There was a point when the police detained him for a day during one of the protests, Snyder said.
“A lot of the police didn’t want them to take me because there’s extra processing, I’m a foreigner. They can’t really rough me up. The American Government can’t really protect me. They make it clear that you’re in a foreign country and you’re under their jurisdiction, but they said we can put pressure on the Turks to make sure they follow their laws and the Turkish laws actually weren’t that bad. It’s just they didn’t know how to follow them, so they could put pressure to make sure the laws were followed and I got a fair process,” Snyder said.
The protests went on for a long time, Snyder said.
“Finally people were just worn down and the police were brutal, they never let up,” Snyder said.
Protests in Istanbul versus protests in Ferguson were very different, Snyder said.
“In some ways they’re similar. The scale is very different. Ferguson is a town of what — 23,000? And Istanbul is a city of 20 million,” Snyder said.
He was very involved with the protest movements in Istanbul and his first reaction was to go march with the Ferguson protestors, but the violence turned him off, Snyder said.
“One positive thing that came out of that [Ferguson] is that it’s still being discussed — it has to be discussed,” Snyder said. “The answers may not come out, but the discussion has to happen.”
Protests should not be problematic, Snyder said.
“I think violence and destruction of property always damages the movement and puts their motives in question but I think that peaceful protests, making your voice heard, are absolutely necessary,” Snyder said.
Snyder came back from Istanbul and taught part time at STLCC-Meramec. Courses he taught include Intro to Philosophy, Ethics and Biomedical Ethics.
“When I educate, I’m trying to really teach them [students] to think. I’m trying to get them to work on their own. I want them to understand the issues, to master the issues and then make their own critical attempt and they have so much trouble with that because they’re used to memorizing, doing as they’re told,” Snyder said.
Snyder was recently recommended for a Fulbright Scholar’s grant in Armenia to study the image of St. George as a form of resistance art. His wife, Angela, was also a Fulbright Scholar two years ago. Although philosophy and photography are two very different disciplines,the photography started when Snyder was just a teenager.
“My father gave me his camera when I was 13 years old, anoldArgus.Ilovedthatcamera and I just took pictures of things, my friends. I experimented. I don’t know that they were good pictures, but over the years I always had a camera and I guess I saw that if I had an artistic vain, it would have been through photography,” Snyder said.
Taking photos for so many years taught Snyder a lot about capturing moments.
“I became confused sometimes because I wanted my pictures to be significant,” Snyder said. “I got away from what I like because I think what I’d been taking for years was, ‘I like this angle, this is a really interesting angle on this building.’ I remember visiting a site a second time and then comparing the photos and I took the same photos and I thought ‘that’s not that interesting.’ You try to put yourself in a certain mode and try to capture something that might be of interest to someone else. Step out into the unknown.”

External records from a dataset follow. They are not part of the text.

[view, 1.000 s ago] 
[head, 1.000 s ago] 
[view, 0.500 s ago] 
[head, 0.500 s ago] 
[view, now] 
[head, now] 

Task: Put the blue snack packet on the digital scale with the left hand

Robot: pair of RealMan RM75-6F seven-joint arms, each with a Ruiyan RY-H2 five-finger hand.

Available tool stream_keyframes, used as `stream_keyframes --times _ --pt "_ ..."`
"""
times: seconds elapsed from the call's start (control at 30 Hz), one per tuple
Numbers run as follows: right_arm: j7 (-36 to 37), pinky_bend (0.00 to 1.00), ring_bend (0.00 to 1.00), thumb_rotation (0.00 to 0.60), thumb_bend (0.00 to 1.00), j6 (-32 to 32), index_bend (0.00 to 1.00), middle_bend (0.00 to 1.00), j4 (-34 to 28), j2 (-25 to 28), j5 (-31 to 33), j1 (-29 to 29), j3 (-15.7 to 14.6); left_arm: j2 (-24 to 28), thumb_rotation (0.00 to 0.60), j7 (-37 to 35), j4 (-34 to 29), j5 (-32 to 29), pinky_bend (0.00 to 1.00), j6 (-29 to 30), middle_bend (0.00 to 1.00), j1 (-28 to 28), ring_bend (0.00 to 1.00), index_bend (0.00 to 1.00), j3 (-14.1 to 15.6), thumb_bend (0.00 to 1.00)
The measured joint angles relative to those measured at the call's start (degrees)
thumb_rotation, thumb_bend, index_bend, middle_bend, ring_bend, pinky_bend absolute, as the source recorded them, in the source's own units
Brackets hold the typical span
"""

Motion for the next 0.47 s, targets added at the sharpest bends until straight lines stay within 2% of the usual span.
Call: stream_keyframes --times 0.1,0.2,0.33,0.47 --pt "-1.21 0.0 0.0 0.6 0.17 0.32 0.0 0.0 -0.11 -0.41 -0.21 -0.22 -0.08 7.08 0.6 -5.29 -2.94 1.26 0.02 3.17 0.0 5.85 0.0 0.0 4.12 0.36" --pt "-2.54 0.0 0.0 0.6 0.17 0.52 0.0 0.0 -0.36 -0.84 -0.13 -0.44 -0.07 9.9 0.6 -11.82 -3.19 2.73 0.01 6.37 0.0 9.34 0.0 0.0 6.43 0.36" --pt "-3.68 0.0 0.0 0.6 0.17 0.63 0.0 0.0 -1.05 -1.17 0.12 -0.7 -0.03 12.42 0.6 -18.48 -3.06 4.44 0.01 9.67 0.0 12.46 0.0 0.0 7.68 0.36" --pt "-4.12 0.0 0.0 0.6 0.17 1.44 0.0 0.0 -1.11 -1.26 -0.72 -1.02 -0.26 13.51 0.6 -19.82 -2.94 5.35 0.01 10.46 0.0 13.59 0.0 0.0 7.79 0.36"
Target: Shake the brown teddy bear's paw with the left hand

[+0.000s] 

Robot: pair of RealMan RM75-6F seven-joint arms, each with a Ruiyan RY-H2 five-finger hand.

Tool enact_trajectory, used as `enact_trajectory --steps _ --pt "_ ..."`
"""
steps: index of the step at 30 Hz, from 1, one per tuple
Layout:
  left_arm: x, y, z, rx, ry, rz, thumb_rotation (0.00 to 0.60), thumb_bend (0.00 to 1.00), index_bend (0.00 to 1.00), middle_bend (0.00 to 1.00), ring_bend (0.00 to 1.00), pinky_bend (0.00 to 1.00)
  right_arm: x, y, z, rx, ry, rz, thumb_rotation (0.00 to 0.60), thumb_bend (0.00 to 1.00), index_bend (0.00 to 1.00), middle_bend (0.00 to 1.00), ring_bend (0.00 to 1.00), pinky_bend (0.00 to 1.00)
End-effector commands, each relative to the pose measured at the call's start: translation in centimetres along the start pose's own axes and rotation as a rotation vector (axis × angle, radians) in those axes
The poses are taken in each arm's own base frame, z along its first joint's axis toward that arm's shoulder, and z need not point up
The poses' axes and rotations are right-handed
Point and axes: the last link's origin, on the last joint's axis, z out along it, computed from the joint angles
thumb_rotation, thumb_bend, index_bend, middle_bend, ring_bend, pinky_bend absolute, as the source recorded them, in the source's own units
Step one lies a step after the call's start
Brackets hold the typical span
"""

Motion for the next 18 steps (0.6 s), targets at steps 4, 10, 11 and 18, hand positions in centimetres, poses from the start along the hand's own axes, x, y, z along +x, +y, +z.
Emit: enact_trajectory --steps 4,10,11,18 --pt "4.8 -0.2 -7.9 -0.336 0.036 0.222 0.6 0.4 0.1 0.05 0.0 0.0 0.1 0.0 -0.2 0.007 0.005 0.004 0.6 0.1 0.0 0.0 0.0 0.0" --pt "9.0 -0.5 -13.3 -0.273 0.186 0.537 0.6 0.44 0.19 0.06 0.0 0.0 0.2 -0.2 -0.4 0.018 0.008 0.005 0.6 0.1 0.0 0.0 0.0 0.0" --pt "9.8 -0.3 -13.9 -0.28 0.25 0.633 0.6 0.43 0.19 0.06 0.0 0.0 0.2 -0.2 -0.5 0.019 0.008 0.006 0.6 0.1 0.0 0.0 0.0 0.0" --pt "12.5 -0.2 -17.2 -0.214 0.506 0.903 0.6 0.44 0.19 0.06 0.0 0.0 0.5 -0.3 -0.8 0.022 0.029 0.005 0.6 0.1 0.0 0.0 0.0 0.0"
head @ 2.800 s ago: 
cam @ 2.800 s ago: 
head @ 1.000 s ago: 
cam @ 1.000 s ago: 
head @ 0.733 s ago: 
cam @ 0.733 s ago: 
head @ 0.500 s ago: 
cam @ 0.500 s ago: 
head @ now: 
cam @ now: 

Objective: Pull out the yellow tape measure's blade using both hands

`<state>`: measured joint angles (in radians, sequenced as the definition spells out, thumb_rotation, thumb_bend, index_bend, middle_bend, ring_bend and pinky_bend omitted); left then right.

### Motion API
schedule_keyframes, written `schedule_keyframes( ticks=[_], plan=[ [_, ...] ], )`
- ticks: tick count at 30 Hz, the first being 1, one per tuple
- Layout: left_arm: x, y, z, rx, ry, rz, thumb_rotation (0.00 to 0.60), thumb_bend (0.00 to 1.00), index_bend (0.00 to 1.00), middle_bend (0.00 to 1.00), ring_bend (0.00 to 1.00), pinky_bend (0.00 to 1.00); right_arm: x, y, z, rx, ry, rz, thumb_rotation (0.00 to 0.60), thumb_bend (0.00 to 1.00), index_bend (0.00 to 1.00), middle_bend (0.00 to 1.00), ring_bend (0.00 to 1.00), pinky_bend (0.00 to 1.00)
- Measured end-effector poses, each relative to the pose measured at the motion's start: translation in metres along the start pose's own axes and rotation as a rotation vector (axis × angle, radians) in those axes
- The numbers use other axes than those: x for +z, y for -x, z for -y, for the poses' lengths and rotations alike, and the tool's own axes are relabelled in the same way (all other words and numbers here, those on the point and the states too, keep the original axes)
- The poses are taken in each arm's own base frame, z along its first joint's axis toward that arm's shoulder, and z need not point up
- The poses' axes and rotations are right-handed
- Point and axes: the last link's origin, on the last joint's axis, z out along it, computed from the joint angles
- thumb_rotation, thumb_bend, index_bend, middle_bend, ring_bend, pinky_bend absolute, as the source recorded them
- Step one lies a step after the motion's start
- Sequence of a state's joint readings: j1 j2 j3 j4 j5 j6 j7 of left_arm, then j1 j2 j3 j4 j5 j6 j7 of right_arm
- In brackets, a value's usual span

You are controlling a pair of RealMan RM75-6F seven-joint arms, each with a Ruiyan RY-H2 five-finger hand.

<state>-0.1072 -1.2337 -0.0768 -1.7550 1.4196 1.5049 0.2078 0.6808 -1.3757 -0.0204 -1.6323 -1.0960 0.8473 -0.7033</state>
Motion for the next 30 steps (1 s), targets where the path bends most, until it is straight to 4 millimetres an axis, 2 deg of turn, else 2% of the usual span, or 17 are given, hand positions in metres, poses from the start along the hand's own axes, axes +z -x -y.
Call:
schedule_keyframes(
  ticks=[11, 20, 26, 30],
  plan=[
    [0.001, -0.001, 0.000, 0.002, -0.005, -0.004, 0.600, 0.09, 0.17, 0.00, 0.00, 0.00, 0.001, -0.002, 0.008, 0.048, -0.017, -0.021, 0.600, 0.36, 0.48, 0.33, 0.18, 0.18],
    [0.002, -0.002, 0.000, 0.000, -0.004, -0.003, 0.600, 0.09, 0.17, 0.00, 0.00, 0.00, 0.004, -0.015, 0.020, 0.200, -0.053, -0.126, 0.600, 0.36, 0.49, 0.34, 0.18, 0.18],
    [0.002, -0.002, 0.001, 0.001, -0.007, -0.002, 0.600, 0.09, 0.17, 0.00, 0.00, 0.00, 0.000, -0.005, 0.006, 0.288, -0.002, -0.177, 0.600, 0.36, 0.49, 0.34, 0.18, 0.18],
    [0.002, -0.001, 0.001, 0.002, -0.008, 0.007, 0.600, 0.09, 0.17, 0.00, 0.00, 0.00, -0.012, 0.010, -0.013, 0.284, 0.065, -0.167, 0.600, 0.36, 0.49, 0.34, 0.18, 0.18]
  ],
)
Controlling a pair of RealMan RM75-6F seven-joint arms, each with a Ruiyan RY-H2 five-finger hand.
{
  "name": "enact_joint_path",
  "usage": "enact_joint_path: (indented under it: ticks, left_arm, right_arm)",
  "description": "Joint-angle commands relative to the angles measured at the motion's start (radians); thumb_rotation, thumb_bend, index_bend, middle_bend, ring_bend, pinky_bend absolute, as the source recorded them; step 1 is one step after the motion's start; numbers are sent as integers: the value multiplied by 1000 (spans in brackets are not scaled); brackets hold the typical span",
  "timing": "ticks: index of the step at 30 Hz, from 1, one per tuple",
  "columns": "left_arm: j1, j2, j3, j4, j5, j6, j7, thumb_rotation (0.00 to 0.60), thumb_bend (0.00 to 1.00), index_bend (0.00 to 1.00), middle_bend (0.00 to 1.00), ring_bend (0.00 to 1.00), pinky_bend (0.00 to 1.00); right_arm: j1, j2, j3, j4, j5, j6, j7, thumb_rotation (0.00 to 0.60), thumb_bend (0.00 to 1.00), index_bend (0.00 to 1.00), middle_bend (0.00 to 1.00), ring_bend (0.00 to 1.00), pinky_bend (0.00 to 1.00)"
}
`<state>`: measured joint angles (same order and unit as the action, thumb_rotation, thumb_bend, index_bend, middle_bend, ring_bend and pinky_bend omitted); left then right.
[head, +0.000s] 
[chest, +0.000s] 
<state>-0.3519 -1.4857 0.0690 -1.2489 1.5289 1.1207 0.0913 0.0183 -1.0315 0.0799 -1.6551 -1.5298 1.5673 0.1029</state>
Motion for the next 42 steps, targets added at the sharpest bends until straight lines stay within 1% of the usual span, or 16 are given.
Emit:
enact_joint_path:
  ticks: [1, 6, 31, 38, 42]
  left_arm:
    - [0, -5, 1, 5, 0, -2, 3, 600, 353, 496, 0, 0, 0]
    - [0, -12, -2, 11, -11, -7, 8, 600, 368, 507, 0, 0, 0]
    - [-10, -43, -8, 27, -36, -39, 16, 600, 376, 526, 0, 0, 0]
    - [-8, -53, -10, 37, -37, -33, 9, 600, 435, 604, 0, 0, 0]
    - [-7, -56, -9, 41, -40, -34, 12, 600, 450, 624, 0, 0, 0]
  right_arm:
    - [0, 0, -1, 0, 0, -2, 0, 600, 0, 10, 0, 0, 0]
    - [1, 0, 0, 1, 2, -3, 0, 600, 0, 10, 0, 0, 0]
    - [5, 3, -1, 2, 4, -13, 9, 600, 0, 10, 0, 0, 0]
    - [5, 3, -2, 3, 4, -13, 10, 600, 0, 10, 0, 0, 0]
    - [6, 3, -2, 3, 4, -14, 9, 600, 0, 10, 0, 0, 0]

The unknown is a good way to see something else, Snyder said.
Living abroad does not work for everybody but he recommends it to every student.
“Living abroad was good. It’s eye opening to see a way that other people live; you’ll see good, you’ll see bad,” Snyder said. “Get out and see the world, it’s going to be scary. You can do it.”
To leave what is familiar to you is okay, Snyder said.
“People do it. You can leave your home for awhile — you can leave your friends and family, leave your pets behind,” Snyder said. “Or take them with, I took my pets with. It worked. You can do it. Especially people with families. They say they can’t do it — my father took two sabbaticals and he drove around Europe with three kids and his wife in a VW van and he did it twice. You can do it — you can get out and travel with your kids. Don’t say you can’t do it. Just make it work. Do it.”